Oleh: Firman Yulianto
Yang aku tahu kota itu penghasil bubur paling enak. Cita rasa yang menggigit seolah tak pernah mau pergi dari ingatanku. Tapi selama menikmati kelezatan bubur itu, sekalipun aku tak pernah ditilang oleh pak polisi. Surat-suratku selalu lengkap dan tak lupa menggunakan helm ber-SNI (Standar Nasional Indonesia). Meskipun helm itu rasanya tulisan ‘SNI’ itu hanya pajangan saja. Alasan kedua adalah karena aku parkir di tempat yang telah disediakan oleh penjual bubur tersebut, tanpa harus takut beradu argumen dengan pak polisi tentang perbedaan antara parkir dengan berhenti. Dan alasan terakhir adalah karena aku membeli bubur ini bukan di jalan-jalan protokol atau jalan-jalan yang ramai kendaraan. Untuk apa pak polisi ada di sini? Toh di sini tidak pernah macet. Pak Polisi hanya datang di waktu-waktu tertentu saja, yaitu ketika beliau pergi dan pulang dari dinasnya.
Yang aku tahu menutup aurat bagi muslimah yang sudah baligh itu wajib. Dan khimar (kerudung) menjadi salah satu komponennya. Meski beribu alasan diuraikan tetap saja hukumnya wajib. Tak perlu kerudung seharga ratusan ribu rupiah untuk menutup auratmu. Cukuplah kriteria tidak transparan dan menutup minimal hingga dada saja tolak ukurmu untuk membeli kerudung. Karena tak jarang kerudung mahal tapi hanya kau jadikan sebagai pengganti rambut. Ya kau hias sedemikian rupa hingga tak jarang menggunakan hijab saja butuh waktu satu jam. Dahulu para wanita muslim di zaman Rasululloh harus rela mencopot gorden atau tirai di rumahnya untuk menutupi tubuhnya. Sederhana.
Yang aku tahu botol itu normalnya menghadap ke atas, bukan 45 derajat menghadap bawah. Mungkin botol tahu meskipun jutaan masalah menjulang hingga ke angkasa, maka selalu ada tanah untuk bersujud dan mengadu. Botol aja sujud, masa kamu enggak?
Tapi saat ini aku malu ketika melihat salah satu postingan temanku. Postingan berisi tentang persiapan anak-anak palestina yang berlatih ala ninja. Padahal mereka masih belia tapi berani menantang nyawa karena yakin akan surga di pelupuk mata.

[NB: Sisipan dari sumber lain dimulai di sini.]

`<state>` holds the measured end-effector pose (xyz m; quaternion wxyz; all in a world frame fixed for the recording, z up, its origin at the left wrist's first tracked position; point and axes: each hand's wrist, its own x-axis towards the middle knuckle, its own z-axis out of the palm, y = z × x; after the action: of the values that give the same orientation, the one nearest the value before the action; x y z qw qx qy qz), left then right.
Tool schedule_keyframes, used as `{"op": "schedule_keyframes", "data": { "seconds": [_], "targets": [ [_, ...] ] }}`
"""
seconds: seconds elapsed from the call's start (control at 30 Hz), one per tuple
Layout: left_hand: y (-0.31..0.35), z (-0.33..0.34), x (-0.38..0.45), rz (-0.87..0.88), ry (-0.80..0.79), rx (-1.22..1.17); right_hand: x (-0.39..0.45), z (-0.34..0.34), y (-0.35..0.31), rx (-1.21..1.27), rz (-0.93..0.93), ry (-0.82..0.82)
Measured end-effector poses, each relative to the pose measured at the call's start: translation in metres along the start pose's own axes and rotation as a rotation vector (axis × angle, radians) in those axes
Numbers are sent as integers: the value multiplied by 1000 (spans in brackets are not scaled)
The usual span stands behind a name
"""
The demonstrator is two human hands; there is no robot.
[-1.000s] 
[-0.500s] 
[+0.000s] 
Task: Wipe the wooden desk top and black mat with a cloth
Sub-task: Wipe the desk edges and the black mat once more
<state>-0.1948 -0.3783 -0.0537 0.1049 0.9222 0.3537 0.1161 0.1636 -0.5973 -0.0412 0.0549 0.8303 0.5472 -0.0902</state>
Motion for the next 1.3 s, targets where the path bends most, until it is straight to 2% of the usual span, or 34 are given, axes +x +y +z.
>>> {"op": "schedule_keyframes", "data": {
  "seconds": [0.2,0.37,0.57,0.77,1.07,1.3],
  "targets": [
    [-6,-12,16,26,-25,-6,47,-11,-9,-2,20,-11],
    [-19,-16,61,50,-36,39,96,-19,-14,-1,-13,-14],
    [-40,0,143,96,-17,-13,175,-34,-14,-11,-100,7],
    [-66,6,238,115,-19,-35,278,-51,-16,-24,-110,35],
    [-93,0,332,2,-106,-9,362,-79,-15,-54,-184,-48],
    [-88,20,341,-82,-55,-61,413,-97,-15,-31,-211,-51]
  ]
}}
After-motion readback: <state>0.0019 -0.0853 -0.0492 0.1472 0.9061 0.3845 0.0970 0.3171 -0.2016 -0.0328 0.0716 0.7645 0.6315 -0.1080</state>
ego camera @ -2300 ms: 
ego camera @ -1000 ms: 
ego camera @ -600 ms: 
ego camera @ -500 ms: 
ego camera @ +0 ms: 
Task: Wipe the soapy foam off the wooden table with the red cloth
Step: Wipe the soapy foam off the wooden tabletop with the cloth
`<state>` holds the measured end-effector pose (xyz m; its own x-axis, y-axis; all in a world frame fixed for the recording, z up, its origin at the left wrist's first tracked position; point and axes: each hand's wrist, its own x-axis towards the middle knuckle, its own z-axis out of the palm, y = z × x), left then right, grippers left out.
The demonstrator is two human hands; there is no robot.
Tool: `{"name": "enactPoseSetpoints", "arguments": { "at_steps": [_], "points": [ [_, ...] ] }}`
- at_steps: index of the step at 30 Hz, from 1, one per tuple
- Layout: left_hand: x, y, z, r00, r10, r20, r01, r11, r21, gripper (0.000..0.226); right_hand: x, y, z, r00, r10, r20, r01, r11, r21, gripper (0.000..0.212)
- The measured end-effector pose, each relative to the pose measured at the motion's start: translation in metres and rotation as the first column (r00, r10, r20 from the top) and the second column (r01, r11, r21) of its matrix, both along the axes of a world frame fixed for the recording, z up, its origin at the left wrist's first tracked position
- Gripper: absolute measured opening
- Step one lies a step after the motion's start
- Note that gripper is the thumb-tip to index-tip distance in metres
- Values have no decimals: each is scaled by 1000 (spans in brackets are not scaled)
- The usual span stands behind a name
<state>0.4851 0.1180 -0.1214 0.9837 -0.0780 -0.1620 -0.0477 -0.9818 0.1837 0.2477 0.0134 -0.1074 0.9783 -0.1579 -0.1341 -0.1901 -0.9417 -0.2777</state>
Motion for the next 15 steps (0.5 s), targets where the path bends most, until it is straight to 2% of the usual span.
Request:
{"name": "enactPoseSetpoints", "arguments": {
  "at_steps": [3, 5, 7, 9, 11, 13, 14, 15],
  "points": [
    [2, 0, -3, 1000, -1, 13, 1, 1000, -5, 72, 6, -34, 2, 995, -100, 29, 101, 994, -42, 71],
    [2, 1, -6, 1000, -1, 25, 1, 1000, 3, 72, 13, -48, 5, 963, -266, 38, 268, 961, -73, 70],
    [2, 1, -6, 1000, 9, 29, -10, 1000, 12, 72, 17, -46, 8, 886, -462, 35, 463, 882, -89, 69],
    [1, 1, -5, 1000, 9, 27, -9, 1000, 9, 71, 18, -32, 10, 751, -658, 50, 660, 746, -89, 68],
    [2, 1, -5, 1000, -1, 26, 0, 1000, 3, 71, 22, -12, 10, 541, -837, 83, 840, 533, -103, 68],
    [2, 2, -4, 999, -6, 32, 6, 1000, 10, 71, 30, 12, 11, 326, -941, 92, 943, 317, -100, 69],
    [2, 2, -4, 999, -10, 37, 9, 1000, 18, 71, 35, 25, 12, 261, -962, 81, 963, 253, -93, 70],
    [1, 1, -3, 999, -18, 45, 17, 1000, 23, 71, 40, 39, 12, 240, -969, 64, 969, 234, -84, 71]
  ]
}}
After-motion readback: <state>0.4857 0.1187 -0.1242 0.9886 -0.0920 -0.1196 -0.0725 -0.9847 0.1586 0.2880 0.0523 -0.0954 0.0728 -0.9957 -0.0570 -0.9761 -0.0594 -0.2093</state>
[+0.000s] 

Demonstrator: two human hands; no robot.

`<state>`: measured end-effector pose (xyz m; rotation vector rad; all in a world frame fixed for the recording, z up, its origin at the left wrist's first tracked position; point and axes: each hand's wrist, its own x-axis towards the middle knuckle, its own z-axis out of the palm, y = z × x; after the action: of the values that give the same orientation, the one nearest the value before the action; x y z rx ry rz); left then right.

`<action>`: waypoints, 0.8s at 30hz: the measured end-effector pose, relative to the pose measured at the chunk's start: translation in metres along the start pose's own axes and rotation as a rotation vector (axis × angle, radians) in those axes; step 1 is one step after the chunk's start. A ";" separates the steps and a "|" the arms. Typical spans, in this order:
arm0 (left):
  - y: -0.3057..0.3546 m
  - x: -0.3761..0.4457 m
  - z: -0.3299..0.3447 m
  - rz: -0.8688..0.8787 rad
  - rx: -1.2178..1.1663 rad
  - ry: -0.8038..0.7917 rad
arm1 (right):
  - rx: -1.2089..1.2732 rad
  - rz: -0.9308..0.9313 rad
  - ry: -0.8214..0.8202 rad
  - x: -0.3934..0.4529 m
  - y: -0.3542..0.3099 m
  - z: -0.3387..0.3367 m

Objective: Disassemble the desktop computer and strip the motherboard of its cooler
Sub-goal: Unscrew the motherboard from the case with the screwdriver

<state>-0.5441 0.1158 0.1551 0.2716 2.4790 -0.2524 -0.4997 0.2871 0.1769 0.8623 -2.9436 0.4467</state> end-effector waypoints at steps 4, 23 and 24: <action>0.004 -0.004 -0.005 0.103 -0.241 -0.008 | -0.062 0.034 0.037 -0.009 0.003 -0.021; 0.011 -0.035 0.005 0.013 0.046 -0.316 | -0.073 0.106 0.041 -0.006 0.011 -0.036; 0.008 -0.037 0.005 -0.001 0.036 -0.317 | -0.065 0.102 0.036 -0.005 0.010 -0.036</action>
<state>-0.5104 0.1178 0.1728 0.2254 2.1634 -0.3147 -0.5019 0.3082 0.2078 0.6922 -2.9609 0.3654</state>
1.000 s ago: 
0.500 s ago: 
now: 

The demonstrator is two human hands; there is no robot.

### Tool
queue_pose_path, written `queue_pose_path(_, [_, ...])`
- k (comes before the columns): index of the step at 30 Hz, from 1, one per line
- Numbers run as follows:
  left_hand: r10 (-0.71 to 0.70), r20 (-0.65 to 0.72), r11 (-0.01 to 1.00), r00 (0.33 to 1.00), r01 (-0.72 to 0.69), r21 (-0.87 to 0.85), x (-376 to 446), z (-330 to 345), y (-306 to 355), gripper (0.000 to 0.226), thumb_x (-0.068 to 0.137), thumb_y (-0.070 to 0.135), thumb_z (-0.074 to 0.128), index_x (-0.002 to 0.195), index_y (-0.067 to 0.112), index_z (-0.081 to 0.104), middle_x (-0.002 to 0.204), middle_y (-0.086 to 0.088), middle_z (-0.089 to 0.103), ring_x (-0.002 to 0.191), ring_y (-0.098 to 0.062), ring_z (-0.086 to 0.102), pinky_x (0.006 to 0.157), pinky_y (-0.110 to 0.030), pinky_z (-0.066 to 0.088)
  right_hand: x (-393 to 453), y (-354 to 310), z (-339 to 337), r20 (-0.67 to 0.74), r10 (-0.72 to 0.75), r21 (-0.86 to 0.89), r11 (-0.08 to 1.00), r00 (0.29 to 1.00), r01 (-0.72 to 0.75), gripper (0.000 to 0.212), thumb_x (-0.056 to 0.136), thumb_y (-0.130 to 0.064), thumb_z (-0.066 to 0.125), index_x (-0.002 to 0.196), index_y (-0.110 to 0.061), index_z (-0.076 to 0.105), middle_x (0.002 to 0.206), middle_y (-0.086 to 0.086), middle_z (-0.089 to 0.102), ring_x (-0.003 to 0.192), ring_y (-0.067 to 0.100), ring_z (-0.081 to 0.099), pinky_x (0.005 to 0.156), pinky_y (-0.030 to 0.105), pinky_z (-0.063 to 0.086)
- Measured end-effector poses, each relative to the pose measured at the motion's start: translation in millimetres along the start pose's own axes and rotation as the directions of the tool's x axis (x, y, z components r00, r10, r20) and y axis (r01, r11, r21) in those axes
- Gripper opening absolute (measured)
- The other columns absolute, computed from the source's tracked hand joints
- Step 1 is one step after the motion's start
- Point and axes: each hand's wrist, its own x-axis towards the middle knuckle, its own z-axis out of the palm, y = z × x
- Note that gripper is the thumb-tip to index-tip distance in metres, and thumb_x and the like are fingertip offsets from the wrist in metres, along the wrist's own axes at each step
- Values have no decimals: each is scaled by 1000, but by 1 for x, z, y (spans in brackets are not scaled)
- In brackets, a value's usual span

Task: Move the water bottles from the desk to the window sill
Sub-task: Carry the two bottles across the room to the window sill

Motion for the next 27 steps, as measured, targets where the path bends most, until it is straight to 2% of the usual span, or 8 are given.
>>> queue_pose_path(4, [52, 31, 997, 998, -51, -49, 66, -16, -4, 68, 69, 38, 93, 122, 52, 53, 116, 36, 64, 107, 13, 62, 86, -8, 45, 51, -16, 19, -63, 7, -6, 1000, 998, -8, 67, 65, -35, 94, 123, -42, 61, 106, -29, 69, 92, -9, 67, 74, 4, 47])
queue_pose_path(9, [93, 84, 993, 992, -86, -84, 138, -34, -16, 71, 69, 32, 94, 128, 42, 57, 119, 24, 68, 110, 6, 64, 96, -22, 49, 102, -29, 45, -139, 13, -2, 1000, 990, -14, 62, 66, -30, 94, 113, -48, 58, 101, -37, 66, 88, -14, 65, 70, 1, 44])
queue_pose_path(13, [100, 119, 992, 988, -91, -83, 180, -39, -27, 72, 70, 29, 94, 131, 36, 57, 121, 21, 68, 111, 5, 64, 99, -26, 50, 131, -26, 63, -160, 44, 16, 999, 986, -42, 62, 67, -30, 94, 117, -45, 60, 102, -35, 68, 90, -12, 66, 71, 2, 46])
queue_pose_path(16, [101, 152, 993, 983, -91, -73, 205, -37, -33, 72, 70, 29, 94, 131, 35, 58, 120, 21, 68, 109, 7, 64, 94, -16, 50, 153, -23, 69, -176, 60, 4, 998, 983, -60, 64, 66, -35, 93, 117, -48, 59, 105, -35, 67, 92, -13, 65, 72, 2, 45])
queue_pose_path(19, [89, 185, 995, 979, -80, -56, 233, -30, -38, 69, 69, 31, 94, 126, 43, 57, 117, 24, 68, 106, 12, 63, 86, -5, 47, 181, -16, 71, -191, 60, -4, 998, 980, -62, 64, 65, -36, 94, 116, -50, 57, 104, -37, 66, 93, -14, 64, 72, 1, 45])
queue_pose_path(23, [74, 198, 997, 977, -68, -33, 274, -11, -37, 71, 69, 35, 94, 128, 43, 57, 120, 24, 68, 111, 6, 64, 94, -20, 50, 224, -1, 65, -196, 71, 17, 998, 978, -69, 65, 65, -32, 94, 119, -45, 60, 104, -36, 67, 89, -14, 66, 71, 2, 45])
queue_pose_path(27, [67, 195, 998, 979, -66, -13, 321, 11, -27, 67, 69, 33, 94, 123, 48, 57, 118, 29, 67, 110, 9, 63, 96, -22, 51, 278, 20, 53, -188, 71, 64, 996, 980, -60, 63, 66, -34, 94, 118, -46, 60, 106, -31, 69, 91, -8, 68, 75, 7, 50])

Sedangkan anak kecil di negeri kita asyik minta ninja, biar keren katanya. Mengumbar kemesraan dengan anak seusianya layaknya orang dewasa. Canda tawa jadi bumbu cintanya seolah dunia milik berdua. Padahal orangtua mereka tertunduk lesu karena dirumahkan oleh perusahaannya.